Anne Frank would have turned 88 years old on Monday, and it was 75 years ago she received a diary for her 13th birthday. Frank was only 15 when she died in the Bergen-Belsen concentration camp, but her words, as published in "The Diary of a Young Girl," have taught generations about the Holocaust.

Now the U.S. Holocaust Memorial Museum is launching a Kickstarter campaign to help preserve hundreds of other Holocaust diaries and first-person accounts.  The campaign, titled "Save Their Stories: The Undiscovered Diaries of the Holocaust," seeks to raise $250,000 (about £197,475 or AU$332,520) to "catalog, preserve, and make available online over 200 Holocaust diaries in the Museum's collection -- for the first time ever." 

The handwritten accounts that would be shared online are in 17 languages. If the goal is reached, three will be translated into English, though the project page says the Washington, D.C.-based museum would love to translate more if more funds are raised.

"Like Anne Frank's personal record, these stories expose the truth of Holocaust history -- so that ever more researchers, authors, teachers, students can learn from them and help fulfill the promise of Never Again," the campaign webpage reads.

Rewards for donors include behind-the-scenes updates on the work, watercolor prints and tote bags, and even exclusive tours of parts of the museum and its conservation center that aren't normally open to the public.
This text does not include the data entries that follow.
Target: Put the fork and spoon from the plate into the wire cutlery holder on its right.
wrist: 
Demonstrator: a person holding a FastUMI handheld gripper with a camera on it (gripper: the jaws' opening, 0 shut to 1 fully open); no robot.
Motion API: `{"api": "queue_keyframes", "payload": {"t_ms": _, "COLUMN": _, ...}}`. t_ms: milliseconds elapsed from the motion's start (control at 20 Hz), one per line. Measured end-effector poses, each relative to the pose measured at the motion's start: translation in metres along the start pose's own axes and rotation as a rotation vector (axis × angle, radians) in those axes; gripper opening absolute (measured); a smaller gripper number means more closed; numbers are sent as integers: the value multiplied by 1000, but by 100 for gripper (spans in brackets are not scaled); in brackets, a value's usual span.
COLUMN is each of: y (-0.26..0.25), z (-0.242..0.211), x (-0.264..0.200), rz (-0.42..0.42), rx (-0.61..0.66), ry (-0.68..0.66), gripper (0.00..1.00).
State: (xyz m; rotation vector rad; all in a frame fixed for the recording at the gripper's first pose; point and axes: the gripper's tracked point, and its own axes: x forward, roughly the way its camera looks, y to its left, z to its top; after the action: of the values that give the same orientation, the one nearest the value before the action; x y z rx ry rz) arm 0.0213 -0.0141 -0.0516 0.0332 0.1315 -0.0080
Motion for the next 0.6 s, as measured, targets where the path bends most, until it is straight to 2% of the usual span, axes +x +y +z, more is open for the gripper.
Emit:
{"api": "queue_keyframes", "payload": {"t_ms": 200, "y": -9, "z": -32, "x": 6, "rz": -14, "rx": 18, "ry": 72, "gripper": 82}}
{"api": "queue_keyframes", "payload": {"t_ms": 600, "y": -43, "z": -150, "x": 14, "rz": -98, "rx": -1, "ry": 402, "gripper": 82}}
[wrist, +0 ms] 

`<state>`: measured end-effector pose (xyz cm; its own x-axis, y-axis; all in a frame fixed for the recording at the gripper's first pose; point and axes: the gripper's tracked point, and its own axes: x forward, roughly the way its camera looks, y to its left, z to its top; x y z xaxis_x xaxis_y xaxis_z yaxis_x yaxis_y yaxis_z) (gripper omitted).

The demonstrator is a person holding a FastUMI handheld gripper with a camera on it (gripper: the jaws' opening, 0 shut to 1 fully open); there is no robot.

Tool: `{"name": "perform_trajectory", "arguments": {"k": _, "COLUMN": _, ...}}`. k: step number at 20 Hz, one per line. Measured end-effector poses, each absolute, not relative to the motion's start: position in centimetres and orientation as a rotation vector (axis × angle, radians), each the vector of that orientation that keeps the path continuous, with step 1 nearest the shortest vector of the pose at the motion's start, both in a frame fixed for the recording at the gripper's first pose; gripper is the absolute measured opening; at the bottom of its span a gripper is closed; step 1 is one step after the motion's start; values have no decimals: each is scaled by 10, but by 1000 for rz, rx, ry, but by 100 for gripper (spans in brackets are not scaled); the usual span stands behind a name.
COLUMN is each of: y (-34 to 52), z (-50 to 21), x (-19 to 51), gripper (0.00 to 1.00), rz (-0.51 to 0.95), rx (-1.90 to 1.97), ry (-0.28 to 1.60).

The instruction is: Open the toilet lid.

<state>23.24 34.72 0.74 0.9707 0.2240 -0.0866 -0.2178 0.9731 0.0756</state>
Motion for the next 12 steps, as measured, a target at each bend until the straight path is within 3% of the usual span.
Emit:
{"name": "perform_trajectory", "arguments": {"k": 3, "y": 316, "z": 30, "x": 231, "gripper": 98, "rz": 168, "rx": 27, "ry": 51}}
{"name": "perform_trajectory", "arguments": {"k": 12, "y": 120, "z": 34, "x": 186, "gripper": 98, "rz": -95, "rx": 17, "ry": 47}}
The museum has also shared a number of videos about the various diaries on its YouTube channel. In one, Holocaust survivor Asriel Strip displays the journal kept by his brother, Joseph Stripounsky, in the young boy's math notebook. A map drawn in the diary helped Strip find the village that hid the family when bombs began falling on Antwerp, Belgium, resulting in a tearful reunion with a member of the family who helped them survive.

As of Monday afternoon, the campaign had already gotten pledges of more than $21,000 toward its $250,000 goal.